For the mortality, the ranking of the five treatment options involving novel hypoglycemic agents, based on the area under the SUCRA curve, was as follows: SGLT2i > GLP-1RA > DPP4i > non-DPP4i > SGLT2i + GLP-1RA. Notely, In our study, the SUCRA value of ICU was SGLT2i > DPP4i > non-DPP4i > GLP-1RA, but there was no significant difference among their ORs. The SUCRA value seems unreasonable. However, this phenomenon is not uncommon and has been addressed in several previous studies [64]. In particular, a potential bias in SUCRA does exist in the calculation, as SUCRA does not take into account the magnitude of effect differences between treatments, such interventions with wider CIs or fewer events may yield higher SUCRA values compared to some interventions with nonsignificant ORs.

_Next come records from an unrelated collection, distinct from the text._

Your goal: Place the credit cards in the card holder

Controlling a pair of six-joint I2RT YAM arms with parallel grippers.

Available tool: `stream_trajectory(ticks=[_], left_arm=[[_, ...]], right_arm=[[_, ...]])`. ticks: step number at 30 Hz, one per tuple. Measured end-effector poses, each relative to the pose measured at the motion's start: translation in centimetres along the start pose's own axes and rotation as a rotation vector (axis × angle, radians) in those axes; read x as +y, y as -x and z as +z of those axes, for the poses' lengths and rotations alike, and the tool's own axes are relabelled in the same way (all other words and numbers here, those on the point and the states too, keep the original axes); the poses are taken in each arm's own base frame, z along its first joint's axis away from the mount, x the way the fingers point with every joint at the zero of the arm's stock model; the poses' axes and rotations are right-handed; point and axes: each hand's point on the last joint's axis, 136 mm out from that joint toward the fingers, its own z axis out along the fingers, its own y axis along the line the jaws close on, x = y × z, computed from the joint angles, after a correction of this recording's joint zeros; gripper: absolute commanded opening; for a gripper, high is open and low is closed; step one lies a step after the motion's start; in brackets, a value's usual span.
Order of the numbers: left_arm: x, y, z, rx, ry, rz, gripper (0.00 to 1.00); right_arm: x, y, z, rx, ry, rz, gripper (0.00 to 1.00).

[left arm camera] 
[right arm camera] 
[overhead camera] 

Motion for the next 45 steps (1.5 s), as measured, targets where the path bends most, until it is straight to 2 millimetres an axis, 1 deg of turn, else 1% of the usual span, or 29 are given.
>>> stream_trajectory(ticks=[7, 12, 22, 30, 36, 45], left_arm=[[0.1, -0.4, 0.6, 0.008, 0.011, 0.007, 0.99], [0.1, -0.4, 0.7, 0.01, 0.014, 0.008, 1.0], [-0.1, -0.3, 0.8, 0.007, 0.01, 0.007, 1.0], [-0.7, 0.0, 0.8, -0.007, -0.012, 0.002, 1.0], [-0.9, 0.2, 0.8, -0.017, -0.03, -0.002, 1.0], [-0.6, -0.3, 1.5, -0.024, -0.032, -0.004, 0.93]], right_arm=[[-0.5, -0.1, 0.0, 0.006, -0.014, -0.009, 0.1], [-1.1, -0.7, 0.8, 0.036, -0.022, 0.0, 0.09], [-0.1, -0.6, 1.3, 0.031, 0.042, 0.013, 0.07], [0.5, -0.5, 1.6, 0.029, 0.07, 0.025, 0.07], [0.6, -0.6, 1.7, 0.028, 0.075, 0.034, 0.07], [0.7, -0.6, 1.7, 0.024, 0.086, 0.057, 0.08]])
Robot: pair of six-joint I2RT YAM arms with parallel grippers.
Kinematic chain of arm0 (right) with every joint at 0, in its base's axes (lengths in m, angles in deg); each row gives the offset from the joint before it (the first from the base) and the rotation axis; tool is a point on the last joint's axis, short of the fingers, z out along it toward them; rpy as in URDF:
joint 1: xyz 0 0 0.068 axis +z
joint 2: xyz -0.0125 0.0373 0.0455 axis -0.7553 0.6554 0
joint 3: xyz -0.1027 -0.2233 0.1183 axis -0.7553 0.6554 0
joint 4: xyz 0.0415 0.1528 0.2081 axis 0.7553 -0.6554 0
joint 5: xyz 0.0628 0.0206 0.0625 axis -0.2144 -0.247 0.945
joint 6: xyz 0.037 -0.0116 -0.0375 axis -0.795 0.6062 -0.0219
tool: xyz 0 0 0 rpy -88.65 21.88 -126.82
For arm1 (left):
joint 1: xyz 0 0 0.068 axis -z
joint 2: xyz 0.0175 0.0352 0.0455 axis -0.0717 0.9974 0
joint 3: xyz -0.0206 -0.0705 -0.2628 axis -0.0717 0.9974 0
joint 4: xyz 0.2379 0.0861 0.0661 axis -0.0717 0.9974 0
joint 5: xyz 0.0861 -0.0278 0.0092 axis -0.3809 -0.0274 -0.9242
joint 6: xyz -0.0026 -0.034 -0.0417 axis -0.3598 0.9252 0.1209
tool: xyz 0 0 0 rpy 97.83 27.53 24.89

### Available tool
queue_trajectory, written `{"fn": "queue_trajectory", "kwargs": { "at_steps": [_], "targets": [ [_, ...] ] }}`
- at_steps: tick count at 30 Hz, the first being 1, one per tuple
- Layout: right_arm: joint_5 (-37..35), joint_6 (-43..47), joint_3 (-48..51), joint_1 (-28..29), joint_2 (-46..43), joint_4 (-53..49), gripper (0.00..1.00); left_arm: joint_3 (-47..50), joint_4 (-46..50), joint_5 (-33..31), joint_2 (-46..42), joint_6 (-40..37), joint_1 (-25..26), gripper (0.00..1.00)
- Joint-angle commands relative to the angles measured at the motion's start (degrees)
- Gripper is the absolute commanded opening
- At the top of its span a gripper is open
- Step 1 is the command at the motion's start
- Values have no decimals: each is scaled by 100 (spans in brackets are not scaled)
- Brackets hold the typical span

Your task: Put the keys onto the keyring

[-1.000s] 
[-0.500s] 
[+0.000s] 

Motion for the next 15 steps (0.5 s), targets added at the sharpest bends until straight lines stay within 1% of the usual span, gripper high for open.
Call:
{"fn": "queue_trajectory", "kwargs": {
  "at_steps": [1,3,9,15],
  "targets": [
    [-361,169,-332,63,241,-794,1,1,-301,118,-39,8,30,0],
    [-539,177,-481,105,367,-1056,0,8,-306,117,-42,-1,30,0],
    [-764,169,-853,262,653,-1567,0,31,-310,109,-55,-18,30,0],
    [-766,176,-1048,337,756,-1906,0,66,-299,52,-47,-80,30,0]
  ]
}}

Respecting the mechanical ventilation, the ranking of the three therapeutic regimens involving novel hypoglycemic agents following the area under the SUCRA curve follows a descending order as follows: SGLT2i > GLP-1RA > DPP4i.

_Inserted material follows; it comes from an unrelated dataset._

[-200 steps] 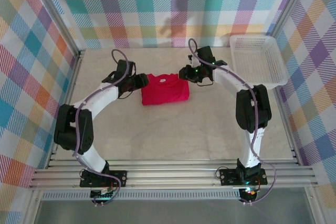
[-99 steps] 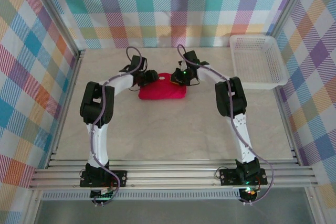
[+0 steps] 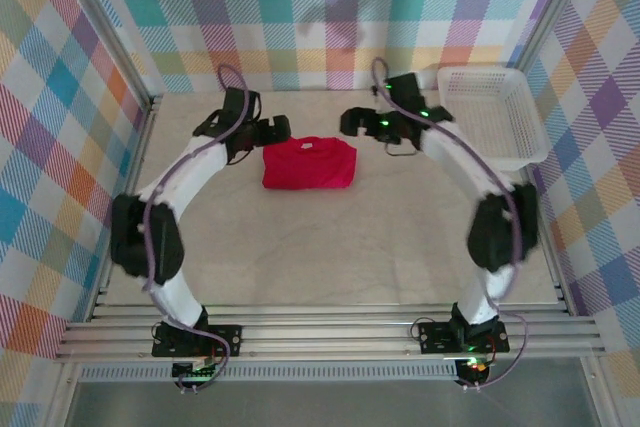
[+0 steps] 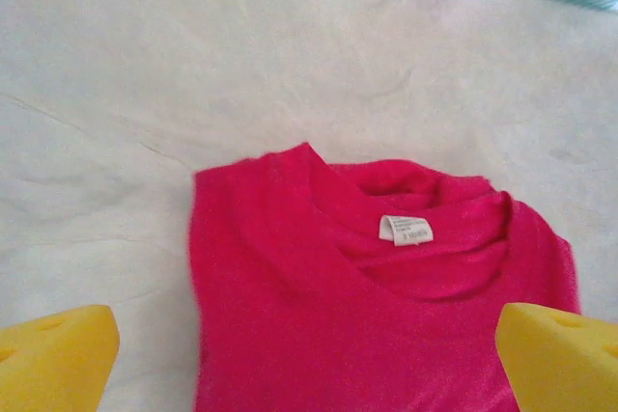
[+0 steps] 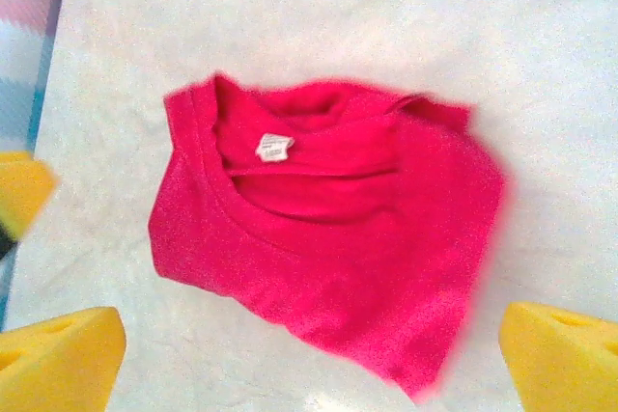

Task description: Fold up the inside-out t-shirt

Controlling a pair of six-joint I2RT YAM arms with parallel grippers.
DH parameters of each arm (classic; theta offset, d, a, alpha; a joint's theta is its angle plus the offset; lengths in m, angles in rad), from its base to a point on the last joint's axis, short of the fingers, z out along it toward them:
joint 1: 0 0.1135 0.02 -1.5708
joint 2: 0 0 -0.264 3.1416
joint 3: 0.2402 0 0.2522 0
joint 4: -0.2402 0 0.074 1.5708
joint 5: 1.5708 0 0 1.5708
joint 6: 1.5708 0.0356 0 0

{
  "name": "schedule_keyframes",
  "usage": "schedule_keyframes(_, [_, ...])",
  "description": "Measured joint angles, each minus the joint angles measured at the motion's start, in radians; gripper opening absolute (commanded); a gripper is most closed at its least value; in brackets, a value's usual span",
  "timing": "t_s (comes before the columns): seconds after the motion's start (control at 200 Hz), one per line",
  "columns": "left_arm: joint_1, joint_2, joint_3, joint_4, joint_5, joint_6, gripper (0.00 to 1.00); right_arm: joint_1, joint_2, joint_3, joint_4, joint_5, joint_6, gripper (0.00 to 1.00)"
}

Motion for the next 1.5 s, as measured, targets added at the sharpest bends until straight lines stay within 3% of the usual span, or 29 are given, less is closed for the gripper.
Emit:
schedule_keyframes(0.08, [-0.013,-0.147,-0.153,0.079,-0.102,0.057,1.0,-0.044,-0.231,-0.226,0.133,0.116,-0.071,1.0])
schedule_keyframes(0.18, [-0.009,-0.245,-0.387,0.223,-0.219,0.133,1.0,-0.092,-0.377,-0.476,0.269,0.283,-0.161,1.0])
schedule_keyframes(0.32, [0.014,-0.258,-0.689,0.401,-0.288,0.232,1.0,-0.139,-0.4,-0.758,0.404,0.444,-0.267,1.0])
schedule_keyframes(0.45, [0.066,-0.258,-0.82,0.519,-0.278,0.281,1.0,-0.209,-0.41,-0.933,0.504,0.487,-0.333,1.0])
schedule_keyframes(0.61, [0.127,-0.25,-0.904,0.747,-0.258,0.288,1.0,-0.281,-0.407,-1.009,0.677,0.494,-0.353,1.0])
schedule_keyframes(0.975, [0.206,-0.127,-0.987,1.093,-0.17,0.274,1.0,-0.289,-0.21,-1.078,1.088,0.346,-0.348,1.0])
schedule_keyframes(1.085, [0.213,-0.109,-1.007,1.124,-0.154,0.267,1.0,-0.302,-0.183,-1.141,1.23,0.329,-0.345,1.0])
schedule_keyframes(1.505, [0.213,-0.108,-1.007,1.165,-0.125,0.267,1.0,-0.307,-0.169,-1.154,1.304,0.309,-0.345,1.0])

In summary, SGLT2i was more likely to be conducive to treating people with diabetes and COVID-19 among the above interventions included. The top interventions could be selected for patients with different goals.

Limitations

This study has some limitations. Firstly, this study included only observational studies, such that conclusions should be drawn with caution. However, we recruited the largest number of participants from a variety of studies of fair quality, allowing our meta-analysis to have high internal validity. Secondly, additional primary data mining is required because of the complexity of current diabetes treatment protocols. Thirdly is that due to the high publication rate on the COVID-19 topic within the past three years, some studies might be missed that were not included in this study. Although this was inevitable, we minimized this problem by assigning two investigators to systematically search and select studies and consulting with another investigator when necessary to reach a final decision.

Conclusion

In brief, this study aimed to assess the correlation between three novel glucose-lowering drugs and outcome indicators (mortality, requiring ICU admission, and requiring mechanical ventilation) in people with diabetes and COVID-19. To be specific, SGLT-2i was more likely to be conducive to treating people with diabetes and COVID-19. The above-described results may have implications for the clinical management of diabetes with COVID-19 and may inform the development of clinical practice guidelines or future RCT trials.